** Exercise prompt **
Filter the entries beneath this task, copying only the lines that hold the word "camera".

** Supplied records **
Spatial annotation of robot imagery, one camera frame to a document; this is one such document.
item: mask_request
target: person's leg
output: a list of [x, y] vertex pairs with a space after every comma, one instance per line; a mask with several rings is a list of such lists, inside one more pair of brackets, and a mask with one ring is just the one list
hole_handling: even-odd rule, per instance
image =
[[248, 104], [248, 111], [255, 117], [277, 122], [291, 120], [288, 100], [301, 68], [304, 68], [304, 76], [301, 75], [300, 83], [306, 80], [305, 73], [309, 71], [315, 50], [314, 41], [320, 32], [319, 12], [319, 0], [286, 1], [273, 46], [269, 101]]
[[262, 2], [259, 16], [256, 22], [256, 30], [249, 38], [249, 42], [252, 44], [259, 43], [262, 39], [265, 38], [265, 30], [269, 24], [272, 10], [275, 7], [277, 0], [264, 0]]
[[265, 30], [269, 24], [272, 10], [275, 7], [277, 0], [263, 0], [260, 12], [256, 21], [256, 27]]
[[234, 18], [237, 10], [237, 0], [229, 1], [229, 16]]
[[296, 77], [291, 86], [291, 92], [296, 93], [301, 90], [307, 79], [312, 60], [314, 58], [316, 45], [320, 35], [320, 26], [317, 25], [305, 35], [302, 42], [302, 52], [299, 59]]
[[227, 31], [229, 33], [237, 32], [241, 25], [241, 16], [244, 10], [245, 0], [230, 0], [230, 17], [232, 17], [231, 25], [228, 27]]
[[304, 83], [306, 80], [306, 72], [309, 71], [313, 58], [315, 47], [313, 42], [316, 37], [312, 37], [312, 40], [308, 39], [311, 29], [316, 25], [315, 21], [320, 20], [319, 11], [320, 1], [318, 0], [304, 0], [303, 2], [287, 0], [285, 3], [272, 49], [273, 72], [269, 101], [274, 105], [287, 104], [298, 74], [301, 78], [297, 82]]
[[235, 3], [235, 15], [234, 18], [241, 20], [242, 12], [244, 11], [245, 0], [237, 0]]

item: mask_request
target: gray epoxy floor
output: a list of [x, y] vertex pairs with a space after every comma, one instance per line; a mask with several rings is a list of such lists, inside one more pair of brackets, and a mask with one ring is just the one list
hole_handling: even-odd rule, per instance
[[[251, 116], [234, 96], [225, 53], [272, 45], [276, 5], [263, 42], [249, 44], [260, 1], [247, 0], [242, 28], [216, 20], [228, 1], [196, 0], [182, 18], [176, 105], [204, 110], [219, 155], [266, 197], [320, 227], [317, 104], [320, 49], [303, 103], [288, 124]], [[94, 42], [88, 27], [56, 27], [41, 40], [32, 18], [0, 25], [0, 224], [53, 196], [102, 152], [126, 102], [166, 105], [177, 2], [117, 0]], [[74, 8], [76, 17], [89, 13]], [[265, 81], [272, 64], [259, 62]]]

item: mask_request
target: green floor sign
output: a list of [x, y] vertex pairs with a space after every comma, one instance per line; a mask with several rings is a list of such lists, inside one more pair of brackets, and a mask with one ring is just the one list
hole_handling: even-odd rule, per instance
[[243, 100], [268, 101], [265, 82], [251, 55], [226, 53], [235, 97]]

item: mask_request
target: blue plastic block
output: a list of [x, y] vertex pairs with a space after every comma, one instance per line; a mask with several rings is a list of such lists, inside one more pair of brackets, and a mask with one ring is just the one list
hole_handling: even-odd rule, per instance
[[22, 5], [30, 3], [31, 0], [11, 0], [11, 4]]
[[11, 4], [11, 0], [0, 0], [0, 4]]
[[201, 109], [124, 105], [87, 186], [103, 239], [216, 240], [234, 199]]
* * *
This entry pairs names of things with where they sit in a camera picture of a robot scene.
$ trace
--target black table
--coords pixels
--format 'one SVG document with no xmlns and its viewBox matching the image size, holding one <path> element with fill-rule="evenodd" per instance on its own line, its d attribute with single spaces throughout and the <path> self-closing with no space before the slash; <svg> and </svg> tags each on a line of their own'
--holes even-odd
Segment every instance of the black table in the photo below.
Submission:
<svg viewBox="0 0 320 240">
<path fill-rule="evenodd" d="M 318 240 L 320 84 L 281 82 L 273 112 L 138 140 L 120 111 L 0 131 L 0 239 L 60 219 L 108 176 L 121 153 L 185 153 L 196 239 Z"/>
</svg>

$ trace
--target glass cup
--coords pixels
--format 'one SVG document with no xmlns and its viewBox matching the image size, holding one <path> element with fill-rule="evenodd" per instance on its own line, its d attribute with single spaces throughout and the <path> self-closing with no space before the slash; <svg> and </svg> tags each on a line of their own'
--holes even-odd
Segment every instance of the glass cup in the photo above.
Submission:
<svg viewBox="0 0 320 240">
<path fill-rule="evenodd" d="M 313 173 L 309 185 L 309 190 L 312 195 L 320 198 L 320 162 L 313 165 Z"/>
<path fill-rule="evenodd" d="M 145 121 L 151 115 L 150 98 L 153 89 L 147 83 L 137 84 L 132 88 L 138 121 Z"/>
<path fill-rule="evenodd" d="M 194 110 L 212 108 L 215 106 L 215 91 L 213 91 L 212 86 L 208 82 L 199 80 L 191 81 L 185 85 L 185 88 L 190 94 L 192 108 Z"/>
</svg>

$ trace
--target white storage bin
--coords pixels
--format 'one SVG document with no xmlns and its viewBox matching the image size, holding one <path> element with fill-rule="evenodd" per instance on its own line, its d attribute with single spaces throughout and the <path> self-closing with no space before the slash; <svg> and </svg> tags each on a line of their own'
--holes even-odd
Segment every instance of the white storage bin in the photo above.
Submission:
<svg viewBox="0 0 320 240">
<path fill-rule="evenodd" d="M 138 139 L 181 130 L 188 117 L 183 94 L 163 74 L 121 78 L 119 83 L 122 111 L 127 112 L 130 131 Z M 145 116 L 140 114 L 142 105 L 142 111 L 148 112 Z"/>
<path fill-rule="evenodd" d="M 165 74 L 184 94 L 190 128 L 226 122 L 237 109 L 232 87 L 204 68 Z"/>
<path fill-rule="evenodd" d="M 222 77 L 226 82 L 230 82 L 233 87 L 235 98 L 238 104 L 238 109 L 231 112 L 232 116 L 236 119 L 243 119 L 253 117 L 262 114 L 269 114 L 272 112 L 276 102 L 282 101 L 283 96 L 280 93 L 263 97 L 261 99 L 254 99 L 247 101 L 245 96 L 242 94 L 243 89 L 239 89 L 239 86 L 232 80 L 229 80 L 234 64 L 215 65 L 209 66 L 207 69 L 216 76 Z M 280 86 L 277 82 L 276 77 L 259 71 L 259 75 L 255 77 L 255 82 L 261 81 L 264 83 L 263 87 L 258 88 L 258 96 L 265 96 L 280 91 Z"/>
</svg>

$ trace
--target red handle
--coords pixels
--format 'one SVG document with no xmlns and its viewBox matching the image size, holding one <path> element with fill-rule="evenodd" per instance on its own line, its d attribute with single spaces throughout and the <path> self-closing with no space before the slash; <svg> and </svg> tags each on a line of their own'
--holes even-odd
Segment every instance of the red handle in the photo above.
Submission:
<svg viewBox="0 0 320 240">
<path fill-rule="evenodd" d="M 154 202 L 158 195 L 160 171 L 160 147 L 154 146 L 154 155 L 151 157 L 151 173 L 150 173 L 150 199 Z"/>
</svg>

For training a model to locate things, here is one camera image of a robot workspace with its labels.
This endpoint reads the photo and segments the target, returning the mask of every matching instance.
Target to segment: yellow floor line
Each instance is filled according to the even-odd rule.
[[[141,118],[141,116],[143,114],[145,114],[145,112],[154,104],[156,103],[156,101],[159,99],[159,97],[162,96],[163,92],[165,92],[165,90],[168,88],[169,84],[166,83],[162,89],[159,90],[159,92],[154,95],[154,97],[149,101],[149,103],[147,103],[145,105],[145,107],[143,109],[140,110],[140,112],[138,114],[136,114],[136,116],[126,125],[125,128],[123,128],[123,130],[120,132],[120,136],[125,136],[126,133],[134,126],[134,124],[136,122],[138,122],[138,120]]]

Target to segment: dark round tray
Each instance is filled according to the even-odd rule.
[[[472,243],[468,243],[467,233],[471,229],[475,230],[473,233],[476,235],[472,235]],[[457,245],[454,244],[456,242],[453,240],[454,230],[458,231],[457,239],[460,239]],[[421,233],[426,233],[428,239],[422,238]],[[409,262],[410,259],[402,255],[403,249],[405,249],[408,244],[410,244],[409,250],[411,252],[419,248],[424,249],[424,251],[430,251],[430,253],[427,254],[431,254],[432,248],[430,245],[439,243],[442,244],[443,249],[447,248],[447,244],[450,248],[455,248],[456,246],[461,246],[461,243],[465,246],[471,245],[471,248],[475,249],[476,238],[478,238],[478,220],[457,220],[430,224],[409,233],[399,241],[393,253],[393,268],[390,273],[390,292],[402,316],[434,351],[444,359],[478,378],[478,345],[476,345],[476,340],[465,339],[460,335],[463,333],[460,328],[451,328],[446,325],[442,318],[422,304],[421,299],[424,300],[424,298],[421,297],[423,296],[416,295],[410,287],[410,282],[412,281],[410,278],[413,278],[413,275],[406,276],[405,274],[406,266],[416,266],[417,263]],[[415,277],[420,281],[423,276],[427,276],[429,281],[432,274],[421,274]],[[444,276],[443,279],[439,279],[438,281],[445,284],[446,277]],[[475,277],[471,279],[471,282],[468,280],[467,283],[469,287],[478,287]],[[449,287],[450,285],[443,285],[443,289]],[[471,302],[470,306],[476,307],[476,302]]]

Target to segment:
...
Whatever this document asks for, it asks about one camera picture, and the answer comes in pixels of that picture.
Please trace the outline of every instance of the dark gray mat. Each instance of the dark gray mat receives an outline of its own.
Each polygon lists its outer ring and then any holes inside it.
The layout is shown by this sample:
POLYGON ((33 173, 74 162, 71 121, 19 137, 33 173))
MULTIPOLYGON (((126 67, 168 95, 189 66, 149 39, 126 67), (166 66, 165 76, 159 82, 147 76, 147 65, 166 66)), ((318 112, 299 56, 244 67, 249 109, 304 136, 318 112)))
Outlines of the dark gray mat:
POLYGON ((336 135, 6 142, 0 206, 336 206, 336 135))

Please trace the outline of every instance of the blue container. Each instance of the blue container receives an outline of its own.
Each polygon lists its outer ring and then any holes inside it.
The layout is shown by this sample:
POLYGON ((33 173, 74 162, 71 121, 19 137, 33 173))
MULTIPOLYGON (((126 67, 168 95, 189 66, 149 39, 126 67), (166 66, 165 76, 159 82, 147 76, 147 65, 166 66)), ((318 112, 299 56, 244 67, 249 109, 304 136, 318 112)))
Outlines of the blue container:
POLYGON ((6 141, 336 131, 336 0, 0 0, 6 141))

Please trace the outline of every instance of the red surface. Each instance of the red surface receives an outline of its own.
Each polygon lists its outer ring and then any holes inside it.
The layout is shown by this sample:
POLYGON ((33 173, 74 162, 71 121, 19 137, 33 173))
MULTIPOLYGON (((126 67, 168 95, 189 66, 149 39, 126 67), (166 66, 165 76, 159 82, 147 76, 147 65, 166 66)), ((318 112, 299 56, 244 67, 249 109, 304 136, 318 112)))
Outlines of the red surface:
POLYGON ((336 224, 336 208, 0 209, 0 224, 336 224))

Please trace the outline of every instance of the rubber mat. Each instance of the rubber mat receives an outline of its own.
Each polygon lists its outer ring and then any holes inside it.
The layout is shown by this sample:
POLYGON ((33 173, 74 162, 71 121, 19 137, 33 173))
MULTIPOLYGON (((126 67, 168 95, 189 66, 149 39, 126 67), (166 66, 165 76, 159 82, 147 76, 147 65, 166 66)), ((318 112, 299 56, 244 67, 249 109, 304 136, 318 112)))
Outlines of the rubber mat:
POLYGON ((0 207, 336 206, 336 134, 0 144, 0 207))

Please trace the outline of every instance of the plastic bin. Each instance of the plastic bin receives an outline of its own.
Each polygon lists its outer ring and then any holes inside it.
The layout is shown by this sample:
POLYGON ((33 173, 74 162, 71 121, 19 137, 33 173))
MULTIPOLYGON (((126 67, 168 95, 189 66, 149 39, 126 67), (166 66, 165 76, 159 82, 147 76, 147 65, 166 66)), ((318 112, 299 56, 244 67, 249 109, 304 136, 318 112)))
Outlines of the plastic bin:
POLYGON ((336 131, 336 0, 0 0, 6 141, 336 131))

** Exercise solution **
Spatial annotation of robot imagery, one camera frame to a document; this is one such document.
This entry pairs names of things with where they sit in a camera picture of a robot scene.
For training a model to locate things, here is one camera image of a robot workspace with its labels.
Whatever this document asks for, it asks about one camera picture, and the answer comes in pixels of that picture.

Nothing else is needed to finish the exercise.